Analyze recipe please

Homebrew Talk - Beer, Wine, Mead, & Cider Brewing Discussion Forum

Help Support Homebrew Talk - Beer, Wine, Mead, & Cider Brewing Discussion Forum:

This site may earn a commission from merchant affiliate links, including eBay, Amazon, and others.

OPKUTech

Member
Joined
Jan 28, 2010
Messages
22
Reaction score
0
Location
Wisconsin
This is my first time coming up with a recipe. I admit I pulled it out of the air, but I used "beer recipator" to help with the details. It is trying to be a rye with an undertone of roast flavor. What do you think? Any comments? Too much something? not enough something?

Grain
7 lb. American 2-row
1 lb. British chocolate
3 lb. Flaked rye

Boil: minutes SG 1.058 6.0 gallons
1 lb. Light dry malt extract

Hops: 1 oz. Cluster (7% AA, 60 min.)
1 oz. Cluster (7% AA, 15 min.)
.5 oz. Kent Goldings (aroma

All Criticizms are accepted, even if they are ignored.
Thanks.
 
i think .25 lb of chocolate is what i would do. should be subtle under the rye at that amount, but still there and enough to compliment. maybe even 5 oz. I'd probably up the 2-row. you can always use whatever you end up brewing as a baseline for the next time you brew it!
 
Agreed. You won't get an undertone of roast flavor with that much chocolate malt, you'll get full on roast flavor. That's more chocolate than both the porters I've just made.
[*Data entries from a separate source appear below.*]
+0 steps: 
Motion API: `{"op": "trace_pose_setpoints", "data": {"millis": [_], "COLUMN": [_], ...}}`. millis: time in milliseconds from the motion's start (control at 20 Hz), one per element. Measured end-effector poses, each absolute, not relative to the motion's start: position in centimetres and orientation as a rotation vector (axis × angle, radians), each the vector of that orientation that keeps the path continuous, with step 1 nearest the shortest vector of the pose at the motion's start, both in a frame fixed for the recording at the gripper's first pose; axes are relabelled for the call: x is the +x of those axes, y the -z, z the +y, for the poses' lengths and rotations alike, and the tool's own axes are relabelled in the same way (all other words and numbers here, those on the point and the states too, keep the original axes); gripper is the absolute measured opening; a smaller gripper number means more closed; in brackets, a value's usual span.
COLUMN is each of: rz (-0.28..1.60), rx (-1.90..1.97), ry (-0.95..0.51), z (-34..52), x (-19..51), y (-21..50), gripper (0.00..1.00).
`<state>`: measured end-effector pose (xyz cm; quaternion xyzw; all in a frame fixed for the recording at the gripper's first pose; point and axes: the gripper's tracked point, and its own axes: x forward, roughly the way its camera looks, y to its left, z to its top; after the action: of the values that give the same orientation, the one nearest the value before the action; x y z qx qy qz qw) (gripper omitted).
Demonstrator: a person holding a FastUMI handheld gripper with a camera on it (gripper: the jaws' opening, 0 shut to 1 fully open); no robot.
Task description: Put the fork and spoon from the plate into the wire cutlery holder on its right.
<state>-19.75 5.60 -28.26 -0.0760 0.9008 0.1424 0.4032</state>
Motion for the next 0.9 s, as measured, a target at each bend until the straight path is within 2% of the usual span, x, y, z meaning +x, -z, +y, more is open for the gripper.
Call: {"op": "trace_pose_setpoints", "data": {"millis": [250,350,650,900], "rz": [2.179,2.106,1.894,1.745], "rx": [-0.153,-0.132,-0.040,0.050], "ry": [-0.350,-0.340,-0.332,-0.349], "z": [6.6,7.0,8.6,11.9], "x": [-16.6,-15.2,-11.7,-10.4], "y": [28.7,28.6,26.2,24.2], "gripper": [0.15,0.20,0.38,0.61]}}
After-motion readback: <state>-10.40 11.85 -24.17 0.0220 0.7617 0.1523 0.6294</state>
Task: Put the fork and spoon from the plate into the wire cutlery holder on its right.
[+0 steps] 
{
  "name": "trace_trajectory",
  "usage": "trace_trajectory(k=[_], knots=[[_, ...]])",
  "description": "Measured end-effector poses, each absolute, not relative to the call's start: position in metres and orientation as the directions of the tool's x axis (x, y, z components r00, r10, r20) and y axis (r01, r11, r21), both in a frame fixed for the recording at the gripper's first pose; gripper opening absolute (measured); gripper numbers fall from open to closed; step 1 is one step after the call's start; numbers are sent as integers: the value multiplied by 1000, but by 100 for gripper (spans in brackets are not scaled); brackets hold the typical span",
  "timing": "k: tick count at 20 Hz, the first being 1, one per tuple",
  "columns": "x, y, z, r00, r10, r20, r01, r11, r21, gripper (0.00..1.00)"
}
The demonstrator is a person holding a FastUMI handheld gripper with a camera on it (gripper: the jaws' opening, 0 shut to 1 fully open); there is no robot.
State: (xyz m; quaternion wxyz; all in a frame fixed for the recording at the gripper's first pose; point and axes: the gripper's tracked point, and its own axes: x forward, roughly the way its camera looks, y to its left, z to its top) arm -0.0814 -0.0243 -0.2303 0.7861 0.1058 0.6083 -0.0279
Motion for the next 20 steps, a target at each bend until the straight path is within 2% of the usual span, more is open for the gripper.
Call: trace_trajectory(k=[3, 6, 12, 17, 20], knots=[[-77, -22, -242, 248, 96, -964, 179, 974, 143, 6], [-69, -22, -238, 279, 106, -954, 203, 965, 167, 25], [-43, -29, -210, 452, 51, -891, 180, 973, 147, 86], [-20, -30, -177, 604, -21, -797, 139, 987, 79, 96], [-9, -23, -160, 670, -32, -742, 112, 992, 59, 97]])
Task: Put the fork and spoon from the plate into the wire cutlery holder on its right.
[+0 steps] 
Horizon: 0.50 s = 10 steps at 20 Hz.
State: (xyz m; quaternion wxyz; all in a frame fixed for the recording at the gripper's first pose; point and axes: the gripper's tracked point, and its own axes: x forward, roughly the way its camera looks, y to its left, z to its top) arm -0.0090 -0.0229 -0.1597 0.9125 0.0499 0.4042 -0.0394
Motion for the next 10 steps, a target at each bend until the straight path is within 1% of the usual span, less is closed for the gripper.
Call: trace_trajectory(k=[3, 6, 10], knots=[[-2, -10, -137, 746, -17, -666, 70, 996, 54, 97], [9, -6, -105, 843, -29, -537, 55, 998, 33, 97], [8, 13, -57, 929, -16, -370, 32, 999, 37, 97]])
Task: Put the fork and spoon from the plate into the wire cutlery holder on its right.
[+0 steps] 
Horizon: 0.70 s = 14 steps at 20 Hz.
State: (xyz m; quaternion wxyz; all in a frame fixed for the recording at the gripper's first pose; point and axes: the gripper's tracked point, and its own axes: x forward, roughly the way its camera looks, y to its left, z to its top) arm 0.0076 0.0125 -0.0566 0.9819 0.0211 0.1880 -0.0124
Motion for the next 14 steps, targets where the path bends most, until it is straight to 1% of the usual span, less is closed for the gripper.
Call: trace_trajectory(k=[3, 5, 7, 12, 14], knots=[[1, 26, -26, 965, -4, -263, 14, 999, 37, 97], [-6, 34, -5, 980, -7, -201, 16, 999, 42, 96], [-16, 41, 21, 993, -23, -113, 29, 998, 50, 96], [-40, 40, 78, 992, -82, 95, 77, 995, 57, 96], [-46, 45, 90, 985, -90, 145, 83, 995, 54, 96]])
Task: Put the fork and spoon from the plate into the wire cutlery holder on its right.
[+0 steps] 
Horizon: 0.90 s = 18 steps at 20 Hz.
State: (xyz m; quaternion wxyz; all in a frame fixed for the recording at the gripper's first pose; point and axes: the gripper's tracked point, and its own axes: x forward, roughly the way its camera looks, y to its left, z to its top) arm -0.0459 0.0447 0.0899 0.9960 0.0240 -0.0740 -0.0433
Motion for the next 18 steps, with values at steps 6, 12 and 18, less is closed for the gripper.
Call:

indeed. those dark roasted grains are more powerful than you might think.

.25 lb should be plenty
 
2-4oz will get you a nice nutty undertone. 4-6 oz will get you some distinct roast, and 8-16oz will put you in porter country
 
I agree with the above comments on the chocolate, a few ounces should do it.

The flaked rye seems high to me also. Maybe 2# malted rye and 1# flaked rye, or maybe 50/50 flaked and malted? Flaked or malted, anything over ~20% rye is just asking for a stuck sparge, so I'd also throw in a handfull of rice hulls too.